TASK BRIEF: Find "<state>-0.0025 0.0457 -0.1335" in the data, then restate the line it sits in and every later line word for word, ending with the last line.
####
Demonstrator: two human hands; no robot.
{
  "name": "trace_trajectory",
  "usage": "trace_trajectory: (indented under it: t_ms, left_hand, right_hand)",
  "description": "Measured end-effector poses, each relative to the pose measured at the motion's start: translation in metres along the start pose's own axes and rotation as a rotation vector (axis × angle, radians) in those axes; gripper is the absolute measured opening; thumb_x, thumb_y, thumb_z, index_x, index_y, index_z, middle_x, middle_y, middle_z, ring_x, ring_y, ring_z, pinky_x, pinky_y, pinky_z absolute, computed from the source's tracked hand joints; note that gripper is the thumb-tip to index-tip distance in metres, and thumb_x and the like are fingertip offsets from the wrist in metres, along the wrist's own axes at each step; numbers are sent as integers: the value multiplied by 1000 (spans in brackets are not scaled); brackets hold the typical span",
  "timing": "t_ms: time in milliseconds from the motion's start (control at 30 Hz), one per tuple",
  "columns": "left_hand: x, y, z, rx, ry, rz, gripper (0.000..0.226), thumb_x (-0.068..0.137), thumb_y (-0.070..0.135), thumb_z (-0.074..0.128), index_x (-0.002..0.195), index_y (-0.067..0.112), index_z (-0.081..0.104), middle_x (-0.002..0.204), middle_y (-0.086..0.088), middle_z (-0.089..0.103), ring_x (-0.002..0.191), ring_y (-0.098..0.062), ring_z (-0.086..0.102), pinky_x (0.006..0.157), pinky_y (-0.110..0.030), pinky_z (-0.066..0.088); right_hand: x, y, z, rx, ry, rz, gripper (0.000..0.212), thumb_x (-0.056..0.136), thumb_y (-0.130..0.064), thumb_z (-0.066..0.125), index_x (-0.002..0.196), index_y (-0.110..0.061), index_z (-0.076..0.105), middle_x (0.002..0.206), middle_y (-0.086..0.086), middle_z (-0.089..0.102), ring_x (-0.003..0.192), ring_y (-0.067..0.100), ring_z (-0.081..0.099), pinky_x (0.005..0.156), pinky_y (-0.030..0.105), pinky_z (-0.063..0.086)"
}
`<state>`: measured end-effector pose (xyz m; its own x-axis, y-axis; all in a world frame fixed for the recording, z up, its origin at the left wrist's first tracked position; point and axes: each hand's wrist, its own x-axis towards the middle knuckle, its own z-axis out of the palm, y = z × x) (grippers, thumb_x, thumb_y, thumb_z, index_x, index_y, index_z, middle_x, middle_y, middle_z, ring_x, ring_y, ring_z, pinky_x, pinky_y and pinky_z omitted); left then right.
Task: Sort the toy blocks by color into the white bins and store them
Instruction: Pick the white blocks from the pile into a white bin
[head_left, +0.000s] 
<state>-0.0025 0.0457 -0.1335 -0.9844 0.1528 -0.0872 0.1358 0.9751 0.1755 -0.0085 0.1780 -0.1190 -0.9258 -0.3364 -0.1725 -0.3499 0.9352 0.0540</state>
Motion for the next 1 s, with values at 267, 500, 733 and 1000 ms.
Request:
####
FINISHED EXERCISE:
<state>-0.0025 0.0457 -0.1335 -0.9844 0.1528 -0.0872 0.1358 0.9751 0.1755 -0.0085 0.1780 -0.1190 -0.9258 -0.3364 -0.1725 -0.3499 0.9352 0.0540</state>
Motion for the next 1 s, with values at 267, 500, 733 and 1000 ms.
Request:

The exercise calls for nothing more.